* [Work order] Would you write out the whole listing below exactly as given?

* [Data segment]
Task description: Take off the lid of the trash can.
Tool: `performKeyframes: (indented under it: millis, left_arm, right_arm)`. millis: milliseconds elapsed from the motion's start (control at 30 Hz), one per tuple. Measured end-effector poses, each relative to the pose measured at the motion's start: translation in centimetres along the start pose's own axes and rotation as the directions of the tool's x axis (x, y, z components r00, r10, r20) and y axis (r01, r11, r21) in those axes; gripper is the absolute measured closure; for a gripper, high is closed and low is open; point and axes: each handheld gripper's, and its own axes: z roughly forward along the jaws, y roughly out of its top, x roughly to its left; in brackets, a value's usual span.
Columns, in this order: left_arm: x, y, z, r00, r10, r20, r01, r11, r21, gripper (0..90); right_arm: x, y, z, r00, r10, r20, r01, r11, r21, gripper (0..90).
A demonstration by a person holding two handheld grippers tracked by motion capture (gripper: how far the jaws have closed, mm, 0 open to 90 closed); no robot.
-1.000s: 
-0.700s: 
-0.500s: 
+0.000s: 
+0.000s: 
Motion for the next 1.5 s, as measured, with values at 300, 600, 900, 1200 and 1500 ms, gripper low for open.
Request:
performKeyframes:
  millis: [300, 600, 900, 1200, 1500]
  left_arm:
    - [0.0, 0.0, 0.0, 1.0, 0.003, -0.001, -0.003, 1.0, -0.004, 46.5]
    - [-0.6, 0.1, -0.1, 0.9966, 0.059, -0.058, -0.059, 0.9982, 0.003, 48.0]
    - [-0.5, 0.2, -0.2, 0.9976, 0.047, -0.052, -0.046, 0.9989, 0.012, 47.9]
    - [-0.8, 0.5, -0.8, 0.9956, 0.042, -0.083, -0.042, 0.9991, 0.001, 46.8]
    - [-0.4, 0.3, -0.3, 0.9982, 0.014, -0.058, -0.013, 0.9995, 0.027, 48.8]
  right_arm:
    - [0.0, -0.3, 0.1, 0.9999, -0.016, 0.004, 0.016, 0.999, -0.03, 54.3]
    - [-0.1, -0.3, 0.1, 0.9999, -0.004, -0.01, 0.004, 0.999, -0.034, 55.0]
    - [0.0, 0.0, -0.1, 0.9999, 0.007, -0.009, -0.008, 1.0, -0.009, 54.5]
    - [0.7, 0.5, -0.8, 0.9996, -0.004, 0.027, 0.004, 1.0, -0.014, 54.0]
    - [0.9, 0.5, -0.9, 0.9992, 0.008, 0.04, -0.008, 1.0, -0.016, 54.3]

* [Response below]
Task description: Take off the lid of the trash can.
Tool: `performKeyframes: (indented under it: millis, left_arm, right_arm)`. millis: milliseconds elapsed from the motion's start (control at 30 Hz), one per tuple. Measured end-effector poses, each relative to the pose measured at the motion's start: translation in centimetres along the start pose's own axes and rotation as the directions of the tool's x axis (x, y, z components r00, r10, r20) and y axis (r01, r11, r21) in those axes; gripper is the absolute measured closure; for a gripper, high is closed and low is open; point and axes: each handheld gripper's, and its own axes: z roughly forward along the jaws, y roughly out of its top, x roughly to its left; in brackets, a value's usual span.
Columns, in this order: left_arm: x, y, z, r00, r10, r20, r01, r11, r21, gripper (0..90); right_arm: x, y, z, r00, r10, r20, r01, r11, r21, gripper (0..90).
A demonstration by a person holding two handheld grippers tracked by motion capture (gripper: how far the jaws have closed, mm, 0 open to 90 closed); no robot.
-1.000s: 
-0.700s: 
-0.500s: 
+0.000s: 
+0.000s: 
Motion for the next 1.5 s, as measured, with values at 300, 600, 900, 1200 and 1500 ms, gripper low for open.
Request:
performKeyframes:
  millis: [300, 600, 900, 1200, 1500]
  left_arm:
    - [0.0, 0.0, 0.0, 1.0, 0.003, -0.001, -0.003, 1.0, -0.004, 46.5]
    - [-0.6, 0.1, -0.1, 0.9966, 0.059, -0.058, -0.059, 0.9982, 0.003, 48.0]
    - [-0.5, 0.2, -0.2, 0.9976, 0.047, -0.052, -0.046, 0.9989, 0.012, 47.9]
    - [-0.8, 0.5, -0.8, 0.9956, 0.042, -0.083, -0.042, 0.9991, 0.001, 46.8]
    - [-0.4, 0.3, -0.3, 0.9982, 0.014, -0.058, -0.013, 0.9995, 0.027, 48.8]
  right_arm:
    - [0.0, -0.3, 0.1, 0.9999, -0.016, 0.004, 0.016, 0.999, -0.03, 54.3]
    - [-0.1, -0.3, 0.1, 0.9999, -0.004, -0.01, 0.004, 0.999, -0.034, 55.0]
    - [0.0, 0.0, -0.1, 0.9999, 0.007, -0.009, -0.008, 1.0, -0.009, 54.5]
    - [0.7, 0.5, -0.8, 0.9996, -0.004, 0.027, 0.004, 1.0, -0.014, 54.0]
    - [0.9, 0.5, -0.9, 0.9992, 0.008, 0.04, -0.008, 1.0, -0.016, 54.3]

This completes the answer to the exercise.